Plusieurs leviers d'action
Par ailleurs, le vétérinaire peut donner des conseils à l’éleveur pour qu’il améliore l’efficience alimentaire en apportant des rations qui couvrent les besoins des animaux avec des valeurs alimentaires correctes. En effet, l’alimentation est un levier essentiel pour la gestion intégrée de la santé animale (immunodépression, troubles hépatiques, déséquilibre minéral (fièvre de lait), rétentions placentaires). De plus, comme l'a ajouté le conférencier, il serait intéressant que l’éleveur potentialise l’utilisation des ressources naturelles et des coproduits pour réduire le recours aux intrants nécessaires à la production et ne pas entrer en concurrence avec l’alimentation humaine. Afin de diminuer les pollutions à l’échelle de l’animal, le conférencier préconise de renforcer la diversité dans un même élevage avec, par exemple, la mise en place d’élevages mixtes de chevaux et de bovins pour diminuer la sensibilité des animaux aux strongles digestifs. Comme l’a noté le Pr Jacquiet, si les animaux pâturent dans une même prairie, les chevaux peuvent ingérer les strongles des vaches et inversement pour les larves de strongles de chevaux (cul-de-sac épidémiologique dans les deux cas).
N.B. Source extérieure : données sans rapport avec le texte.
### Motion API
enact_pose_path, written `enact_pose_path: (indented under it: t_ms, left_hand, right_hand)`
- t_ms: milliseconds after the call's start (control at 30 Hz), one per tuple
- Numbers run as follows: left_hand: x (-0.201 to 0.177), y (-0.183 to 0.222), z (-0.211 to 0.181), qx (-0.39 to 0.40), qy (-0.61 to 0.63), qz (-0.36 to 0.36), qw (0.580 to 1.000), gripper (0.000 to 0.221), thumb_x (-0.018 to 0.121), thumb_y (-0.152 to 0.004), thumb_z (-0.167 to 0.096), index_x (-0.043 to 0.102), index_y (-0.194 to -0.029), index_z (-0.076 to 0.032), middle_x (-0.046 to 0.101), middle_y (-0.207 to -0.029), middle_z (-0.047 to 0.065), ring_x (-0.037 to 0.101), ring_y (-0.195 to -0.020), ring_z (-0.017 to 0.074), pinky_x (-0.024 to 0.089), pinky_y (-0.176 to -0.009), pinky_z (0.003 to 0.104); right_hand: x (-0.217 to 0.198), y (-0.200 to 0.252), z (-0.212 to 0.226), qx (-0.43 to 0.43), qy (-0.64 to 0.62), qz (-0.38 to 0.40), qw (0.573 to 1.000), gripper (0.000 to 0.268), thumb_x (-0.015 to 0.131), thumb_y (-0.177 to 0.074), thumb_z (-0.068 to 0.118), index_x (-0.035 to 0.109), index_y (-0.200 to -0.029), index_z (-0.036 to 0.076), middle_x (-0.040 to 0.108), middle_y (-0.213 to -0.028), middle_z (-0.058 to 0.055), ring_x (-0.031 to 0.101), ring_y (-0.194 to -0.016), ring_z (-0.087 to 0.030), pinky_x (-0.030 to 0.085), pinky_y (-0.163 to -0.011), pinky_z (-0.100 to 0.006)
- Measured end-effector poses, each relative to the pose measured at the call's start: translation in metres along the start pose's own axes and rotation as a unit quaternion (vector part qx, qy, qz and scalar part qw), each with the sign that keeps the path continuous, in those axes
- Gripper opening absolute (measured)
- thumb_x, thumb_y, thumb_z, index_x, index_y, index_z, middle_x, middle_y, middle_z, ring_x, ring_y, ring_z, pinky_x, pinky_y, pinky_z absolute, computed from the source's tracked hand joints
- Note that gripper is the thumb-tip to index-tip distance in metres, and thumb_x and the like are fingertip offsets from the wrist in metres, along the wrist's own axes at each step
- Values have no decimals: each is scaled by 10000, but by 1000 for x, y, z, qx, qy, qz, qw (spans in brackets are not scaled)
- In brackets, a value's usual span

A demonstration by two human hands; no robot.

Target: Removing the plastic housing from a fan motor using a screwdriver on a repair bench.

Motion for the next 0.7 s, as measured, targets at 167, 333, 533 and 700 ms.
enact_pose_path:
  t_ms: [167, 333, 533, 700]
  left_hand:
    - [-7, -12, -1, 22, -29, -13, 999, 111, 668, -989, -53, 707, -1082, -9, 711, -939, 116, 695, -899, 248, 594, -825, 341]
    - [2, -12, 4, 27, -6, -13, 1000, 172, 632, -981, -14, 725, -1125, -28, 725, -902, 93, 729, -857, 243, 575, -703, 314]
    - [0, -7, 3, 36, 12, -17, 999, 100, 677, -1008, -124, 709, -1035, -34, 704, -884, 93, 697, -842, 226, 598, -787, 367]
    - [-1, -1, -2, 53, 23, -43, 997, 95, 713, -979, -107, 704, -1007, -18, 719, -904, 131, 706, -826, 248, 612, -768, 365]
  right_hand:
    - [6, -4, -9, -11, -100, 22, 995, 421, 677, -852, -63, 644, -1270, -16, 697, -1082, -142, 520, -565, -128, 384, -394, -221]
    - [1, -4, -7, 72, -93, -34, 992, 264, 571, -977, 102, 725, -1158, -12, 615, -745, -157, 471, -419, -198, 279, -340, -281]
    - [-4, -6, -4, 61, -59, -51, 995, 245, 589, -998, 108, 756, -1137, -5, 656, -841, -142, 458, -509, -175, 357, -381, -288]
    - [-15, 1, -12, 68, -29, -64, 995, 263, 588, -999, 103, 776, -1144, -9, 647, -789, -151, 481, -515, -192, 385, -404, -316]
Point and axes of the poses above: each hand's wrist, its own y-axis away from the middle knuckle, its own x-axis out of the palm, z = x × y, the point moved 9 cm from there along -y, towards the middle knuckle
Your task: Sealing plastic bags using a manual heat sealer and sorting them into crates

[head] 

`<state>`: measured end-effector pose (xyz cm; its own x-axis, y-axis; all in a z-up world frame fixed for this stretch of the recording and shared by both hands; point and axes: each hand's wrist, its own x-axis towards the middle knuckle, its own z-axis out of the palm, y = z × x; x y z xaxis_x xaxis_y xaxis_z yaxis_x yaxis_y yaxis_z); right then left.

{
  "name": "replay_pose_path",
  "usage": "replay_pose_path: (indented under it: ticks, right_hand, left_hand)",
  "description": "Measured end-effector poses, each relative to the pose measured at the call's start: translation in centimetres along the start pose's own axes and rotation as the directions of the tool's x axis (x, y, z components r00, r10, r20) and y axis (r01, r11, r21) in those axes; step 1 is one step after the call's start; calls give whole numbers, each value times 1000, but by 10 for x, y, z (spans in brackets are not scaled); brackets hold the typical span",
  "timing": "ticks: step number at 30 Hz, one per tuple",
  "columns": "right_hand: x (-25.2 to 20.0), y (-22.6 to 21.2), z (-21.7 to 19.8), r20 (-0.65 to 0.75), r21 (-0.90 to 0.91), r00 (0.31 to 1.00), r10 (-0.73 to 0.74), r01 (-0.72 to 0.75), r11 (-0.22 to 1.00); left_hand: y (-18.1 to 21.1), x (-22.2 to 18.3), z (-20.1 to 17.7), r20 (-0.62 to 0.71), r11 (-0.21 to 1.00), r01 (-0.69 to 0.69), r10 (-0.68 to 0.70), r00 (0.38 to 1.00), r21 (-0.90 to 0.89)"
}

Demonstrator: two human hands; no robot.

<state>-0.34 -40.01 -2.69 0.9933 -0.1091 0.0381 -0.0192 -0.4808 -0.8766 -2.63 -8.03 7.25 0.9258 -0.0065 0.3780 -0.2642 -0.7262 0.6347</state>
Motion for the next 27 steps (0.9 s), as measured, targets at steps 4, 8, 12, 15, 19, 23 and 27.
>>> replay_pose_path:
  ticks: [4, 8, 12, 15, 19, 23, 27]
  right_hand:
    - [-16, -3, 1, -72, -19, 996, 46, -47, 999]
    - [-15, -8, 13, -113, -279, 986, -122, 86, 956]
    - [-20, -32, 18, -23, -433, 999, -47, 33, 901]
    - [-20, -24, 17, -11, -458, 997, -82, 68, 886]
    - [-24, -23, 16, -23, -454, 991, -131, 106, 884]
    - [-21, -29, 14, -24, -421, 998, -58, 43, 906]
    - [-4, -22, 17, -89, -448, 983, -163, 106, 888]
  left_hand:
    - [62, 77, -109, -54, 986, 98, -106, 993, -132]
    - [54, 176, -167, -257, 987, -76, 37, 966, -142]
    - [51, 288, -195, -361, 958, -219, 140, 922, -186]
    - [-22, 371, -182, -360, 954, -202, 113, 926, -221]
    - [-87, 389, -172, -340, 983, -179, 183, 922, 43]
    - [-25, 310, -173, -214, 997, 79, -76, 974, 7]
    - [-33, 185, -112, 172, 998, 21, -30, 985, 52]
De même, une autre étude de 2022 a permis de montrer que les systèmes de pâturage mixtes entre agnelles et vaches permettaient de diminuer l’intensité d’excrétion des œufs de strongles digestifs par les agnelles par rapport aux brebis élevées seules2. Comme l’a conclu le conférencier, « la parole du vétérinaire est importante pour sensibiliser les éleveurs, il est donc important qu’il accompagne l’éleveur dans la transition agroécologique. Le champ d’investigation pour le praticien est énorme. Cette transdisciplinarité permettra au vétérinaire de “sortir de sa bulle” ».